Parkinson's disease is a neurodegenerative condition caused by depletion of dopaminergic neurons, particularly in the basal ganglia. Understanding the basal ganglia is particularly important in this pathology. The basal ganglia is composed of an array of structures and has a major role in movement control and learned motor patterns. To produce coordinated movement, the motor cortex first communicates with the striatum (composed of the caudate nucleus and putamen). The striatum communicates with the globus pallidus interna and substantia nigra pars reticularis, which sends information to the thalamus, back to the cortex for motor function. However, there is an important interconnection through a structure called the substantia nigra pars compacta. Dopaminergic neurons are located here and degenerate in this pathology. This ultimately results in excessive inhibitory input to the thalamus, reducing the coordination and control of movement.
In the pre-clinical stage of Parkinson’s, symptoms include constipation, anosmia, and sleep disturbance. In the clinical stage, the clinical features of Parkinson’s are super easy to remember through this simple mnemonic. This is Parkinson’s TRAPS. This stands for tremor, rigidity, akinesia/bradykinesia, postural instability, and shuffling gait. Tremor is often described as a pill-rolling tremor, subsiding with voluntary movement. Rigidity refers to increased resistance to passive joint movement and is thus known as cogwheel rigidity. Akinesia or bradykinesia refers to slowed movement in combination with decreased amplitude and speed when moving.
Diagnosis of Parkinson’s is clinical, and additional tests such as imaging are not routinely required. However, the Levodopa challenge test involves determining if administering levodopa, a pharmacological agent relieving symptoms of this pathology, has a positive clinical effect. This brings us to treatment.

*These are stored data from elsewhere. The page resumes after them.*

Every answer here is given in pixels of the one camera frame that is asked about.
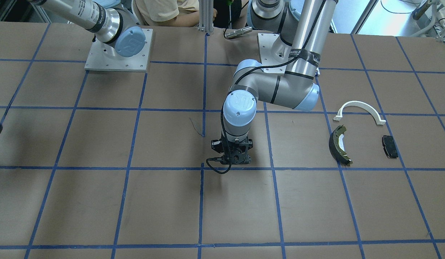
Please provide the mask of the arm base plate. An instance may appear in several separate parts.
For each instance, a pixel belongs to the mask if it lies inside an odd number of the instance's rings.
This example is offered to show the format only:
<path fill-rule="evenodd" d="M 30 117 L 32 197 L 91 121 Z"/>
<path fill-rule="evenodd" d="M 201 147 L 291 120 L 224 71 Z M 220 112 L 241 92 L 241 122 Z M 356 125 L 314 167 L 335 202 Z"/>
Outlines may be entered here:
<path fill-rule="evenodd" d="M 258 34 L 260 60 L 263 66 L 283 64 L 289 60 L 291 46 L 286 44 L 286 39 L 280 36 L 286 36 L 286 34 Z M 305 59 L 299 58 L 293 63 L 278 68 L 267 68 L 264 72 L 283 75 L 286 71 L 290 71 L 315 76 L 320 60 L 321 55 L 313 52 Z"/>
<path fill-rule="evenodd" d="M 85 69 L 97 72 L 147 72 L 150 60 L 153 29 L 142 28 L 146 43 L 144 48 L 132 57 L 122 57 L 111 46 L 99 40 L 91 45 Z"/>

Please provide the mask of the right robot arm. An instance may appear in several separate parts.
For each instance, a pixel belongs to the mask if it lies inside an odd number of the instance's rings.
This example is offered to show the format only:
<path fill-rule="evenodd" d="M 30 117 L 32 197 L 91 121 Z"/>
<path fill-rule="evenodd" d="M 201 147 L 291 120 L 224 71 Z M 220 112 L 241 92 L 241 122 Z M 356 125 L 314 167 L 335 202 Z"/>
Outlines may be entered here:
<path fill-rule="evenodd" d="M 122 5 L 104 8 L 93 0 L 30 0 L 31 4 L 67 19 L 94 33 L 122 57 L 138 54 L 146 44 L 140 22 Z"/>

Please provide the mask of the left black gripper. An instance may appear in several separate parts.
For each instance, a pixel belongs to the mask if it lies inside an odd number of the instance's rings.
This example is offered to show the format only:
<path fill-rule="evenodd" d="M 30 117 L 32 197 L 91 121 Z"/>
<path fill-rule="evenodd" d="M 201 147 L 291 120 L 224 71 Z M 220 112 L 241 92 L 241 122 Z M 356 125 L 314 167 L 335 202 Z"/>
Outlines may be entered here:
<path fill-rule="evenodd" d="M 244 138 L 242 141 L 228 141 L 221 137 L 218 140 L 211 141 L 211 148 L 223 154 L 221 157 L 211 158 L 212 161 L 218 161 L 221 164 L 250 164 L 251 157 L 248 151 L 253 147 L 253 140 Z"/>

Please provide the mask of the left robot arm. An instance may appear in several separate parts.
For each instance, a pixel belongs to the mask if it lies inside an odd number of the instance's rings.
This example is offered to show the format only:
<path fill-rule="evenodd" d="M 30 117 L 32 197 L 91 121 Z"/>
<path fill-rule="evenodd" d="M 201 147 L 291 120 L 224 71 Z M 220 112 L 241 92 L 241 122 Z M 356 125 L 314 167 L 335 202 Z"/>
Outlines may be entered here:
<path fill-rule="evenodd" d="M 232 85 L 221 108 L 221 137 L 211 147 L 221 154 L 206 162 L 249 164 L 248 137 L 257 102 L 295 110 L 312 110 L 319 97 L 313 82 L 329 32 L 337 0 L 306 0 L 298 10 L 296 0 L 251 0 L 250 26 L 278 34 L 272 45 L 275 64 L 247 59 L 237 66 Z"/>

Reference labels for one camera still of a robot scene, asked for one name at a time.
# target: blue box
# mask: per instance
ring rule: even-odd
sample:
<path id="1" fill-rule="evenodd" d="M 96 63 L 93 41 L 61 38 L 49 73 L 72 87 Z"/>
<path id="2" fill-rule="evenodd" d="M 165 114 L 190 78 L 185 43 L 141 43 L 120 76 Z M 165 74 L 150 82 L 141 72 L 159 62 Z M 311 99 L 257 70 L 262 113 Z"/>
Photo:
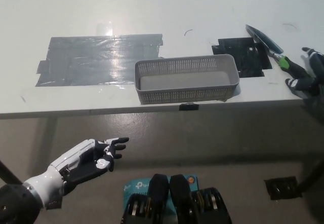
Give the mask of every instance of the blue box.
<path id="1" fill-rule="evenodd" d="M 184 175 L 184 177 L 188 180 L 191 191 L 198 190 L 198 178 L 196 175 Z M 129 197 L 132 194 L 142 194 L 146 195 L 148 191 L 148 186 L 151 178 L 139 178 L 134 179 L 128 182 L 124 186 L 124 209 L 126 208 Z M 171 195 L 169 193 L 168 201 L 166 205 L 165 214 L 168 215 L 176 215 L 176 209 L 172 203 Z"/>

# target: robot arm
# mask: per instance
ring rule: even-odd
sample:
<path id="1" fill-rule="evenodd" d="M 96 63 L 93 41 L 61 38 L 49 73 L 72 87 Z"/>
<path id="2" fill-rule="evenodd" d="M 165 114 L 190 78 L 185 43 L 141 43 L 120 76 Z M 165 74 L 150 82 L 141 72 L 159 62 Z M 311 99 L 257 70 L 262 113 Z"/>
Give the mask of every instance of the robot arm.
<path id="1" fill-rule="evenodd" d="M 0 224 L 33 223 L 40 209 L 60 208 L 62 197 L 78 184 L 113 171 L 116 154 L 126 148 L 128 138 L 103 142 L 88 139 L 76 145 L 23 185 L 7 184 L 0 189 Z"/>

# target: mesh basket
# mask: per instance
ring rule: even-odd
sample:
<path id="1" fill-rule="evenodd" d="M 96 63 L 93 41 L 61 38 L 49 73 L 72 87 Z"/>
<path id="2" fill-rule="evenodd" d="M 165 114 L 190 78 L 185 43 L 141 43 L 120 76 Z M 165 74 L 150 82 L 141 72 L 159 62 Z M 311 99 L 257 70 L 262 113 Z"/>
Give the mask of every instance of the mesh basket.
<path id="1" fill-rule="evenodd" d="M 231 55 L 139 61 L 135 86 L 142 104 L 227 100 L 239 83 Z"/>

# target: black device
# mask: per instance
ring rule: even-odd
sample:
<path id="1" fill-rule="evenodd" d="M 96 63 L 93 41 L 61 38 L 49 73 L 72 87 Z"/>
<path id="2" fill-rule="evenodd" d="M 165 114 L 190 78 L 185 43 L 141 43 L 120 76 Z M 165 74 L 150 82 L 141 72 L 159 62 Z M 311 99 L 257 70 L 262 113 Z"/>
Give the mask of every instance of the black device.
<path id="1" fill-rule="evenodd" d="M 160 224 L 168 200 L 167 176 L 155 174 L 151 179 L 147 195 L 132 194 L 128 199 L 120 224 Z"/>
<path id="2" fill-rule="evenodd" d="M 222 196 L 216 188 L 190 191 L 183 175 L 170 179 L 170 194 L 177 211 L 178 224 L 231 224 Z"/>
<path id="3" fill-rule="evenodd" d="M 168 194 L 176 208 L 178 224 L 232 224 L 220 193 L 215 188 L 191 192 L 187 179 L 155 174 L 147 195 L 132 194 L 121 224 L 161 224 Z"/>

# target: black tape
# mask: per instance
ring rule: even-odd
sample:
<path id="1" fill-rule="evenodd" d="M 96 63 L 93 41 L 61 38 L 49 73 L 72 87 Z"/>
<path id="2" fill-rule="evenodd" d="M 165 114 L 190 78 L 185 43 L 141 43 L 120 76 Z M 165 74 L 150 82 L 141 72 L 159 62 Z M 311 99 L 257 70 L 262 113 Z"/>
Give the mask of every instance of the black tape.
<path id="1" fill-rule="evenodd" d="M 194 104 L 193 102 L 184 103 L 179 106 L 179 111 L 195 111 L 198 109 L 199 104 Z"/>

For patients under the age of 65, the following drugs are used:
Dopamine agonists (e.g., pramipexole) for decreased motor complications
MAO-B inhibitors (e.g., selegiline) that inhibit the MAO-B enzyme that metabolizes dopamine
COMT inhibitors (e.g., entacapone) that reduce levodopa catabolism
Monotherapy or in conjunction with levodopa (precursor amino acid metabolized to dopamine) plus carbidopa
If the patient is over 65 years of age, Levodopa plus carbidopa are usually considered. An important treatment option is deep brain stimulation. It is used for severe motor symptoms in patients who respond to levodopa but are not sufficiently controlled.